Brunch dishes and cocktails served at downtown L.A.’s Redbird.

(Shelby Moore / For The Times)

Chefs famously hate brunch. It’s not considered a “serious” meal. All that day drinking. All that hollandaise sauce. And, in recent years, plate after plate of avocado toast. Would their Blood Mary-soused customers even notice if the food wasn’t as sharp at brunch as at dinner?

And yet, here in Los Angeles some of our best chefs are making brunch a meal to take seriously. As senior Food editor Danielle Dorsey points out in our newly released guide to 32 great L.A. brunch spots, the same scallop tostada, crudo and lobster bisque roll you find at dinner at Ari Kolender‘s Found Oyster, is served at brunch. Jenn Harris says “Top Chef” star Brooke Williamson is serving elevated versions of brunch classics at Playa Provisions. Betty Hallock loves the Japanese breakfast picks at Azay, in Little Tokyo (where I’m also a regular).
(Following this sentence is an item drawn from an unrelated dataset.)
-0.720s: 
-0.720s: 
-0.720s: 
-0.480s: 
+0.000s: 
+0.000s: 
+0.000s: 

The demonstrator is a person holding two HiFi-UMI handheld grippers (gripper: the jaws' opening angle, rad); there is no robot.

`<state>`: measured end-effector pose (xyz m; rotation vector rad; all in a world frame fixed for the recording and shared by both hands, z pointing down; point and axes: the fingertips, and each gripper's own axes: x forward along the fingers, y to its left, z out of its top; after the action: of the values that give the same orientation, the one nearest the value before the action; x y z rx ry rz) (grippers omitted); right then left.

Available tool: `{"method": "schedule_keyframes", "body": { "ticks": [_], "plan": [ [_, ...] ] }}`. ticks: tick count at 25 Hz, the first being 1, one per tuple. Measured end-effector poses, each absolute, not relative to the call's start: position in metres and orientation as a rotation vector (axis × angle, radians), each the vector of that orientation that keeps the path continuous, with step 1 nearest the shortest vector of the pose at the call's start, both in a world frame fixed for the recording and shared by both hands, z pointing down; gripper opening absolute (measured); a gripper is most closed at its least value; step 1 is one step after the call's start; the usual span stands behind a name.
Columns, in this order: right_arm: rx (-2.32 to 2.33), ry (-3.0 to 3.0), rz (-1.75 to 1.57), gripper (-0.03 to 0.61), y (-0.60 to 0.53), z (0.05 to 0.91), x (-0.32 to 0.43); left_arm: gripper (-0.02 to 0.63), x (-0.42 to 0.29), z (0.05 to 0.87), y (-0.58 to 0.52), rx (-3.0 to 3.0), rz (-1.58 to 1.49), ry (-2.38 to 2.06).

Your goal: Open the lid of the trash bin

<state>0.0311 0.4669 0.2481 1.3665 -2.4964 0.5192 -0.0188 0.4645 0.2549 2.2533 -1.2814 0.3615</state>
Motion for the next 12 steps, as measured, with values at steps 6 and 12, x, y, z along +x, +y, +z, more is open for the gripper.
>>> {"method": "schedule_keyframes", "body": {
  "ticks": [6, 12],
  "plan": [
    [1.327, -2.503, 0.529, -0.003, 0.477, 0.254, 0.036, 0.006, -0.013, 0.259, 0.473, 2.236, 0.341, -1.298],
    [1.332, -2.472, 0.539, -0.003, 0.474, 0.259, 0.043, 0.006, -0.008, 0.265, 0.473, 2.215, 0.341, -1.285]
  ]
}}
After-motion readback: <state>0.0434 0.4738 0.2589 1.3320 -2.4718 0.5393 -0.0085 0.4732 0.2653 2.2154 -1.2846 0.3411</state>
And at Neal Fraser‘s Redbird I love the tender biscuits with strawberry-rhubarb jam, duck confit chilaquiles plus shrimp and grits.

Then there is the excess of Baltaire in Brentwood, “with tableside mimosas, a Champagne cart, a Bloody Mary cart, caviar bumps and a raw bar,” Harris writes, as well as prime filet Benedict and a “Wagyu cheeseburger stacked on a buttery brioche bun with truffle mayonnaise.” The whole thing “feels like a lavish party, with music from a DJ and a crowd that arrives dressed for the occasion.”

It all fits with what Dorsey says in the guide’s introduction: “Weekend brunch invites us to suspend belief. It’s easy to pretend that eggs don’t run $10 for a dozen as we order forearm-length breakfast burritos and plate-sized scrambles. Furthermore, it’s an excuse to say yes — yes to adding avocado, bacon and another round of drinks.”

Of course, “The Simpsons” nailed the idea of brunch back in 1990 when Marge’s bowling instructor Jacques (voiced with a full sitcom French accent by Albert Brooks) tried to seduce her with a brunch invitation: “You’ll love it. It’s not quite breakfast, it’s not quite lunch, but it comes with a slice of cantaloupe at the end. You don’t get completely what you would at breakfast, but you get a good meal.”

More morning excess

Breakfast burritos from BBAD in Pasadena.

(Jon Demorest Photography)

Columnist Jenn Harris focused this week on the breakfast burritos of Pasadena. Namely, those of the storefront spot BBAD (her current favorite) at the Pasadena Hotel and Pool lobby and content creator Josh Elkin‘s breakfast chimichanga available this month at Dog Haus, with special mentions for Lucky Boy Burgers and Wake and Lake. Plus, she throws in the West L.A. spot Sobuneh for good measure. “What makes a great breakfast burrito great,” she writes, “is the insides, the way the melted cheese fuses with the crispy potatoes on a cushion of fluffy eggs. And the construction accounts for half of the burrito’s appeal.”

‘No shrinking violet’

Carl Doumani, founder of Stags’ Leap Winery in Napa Valley.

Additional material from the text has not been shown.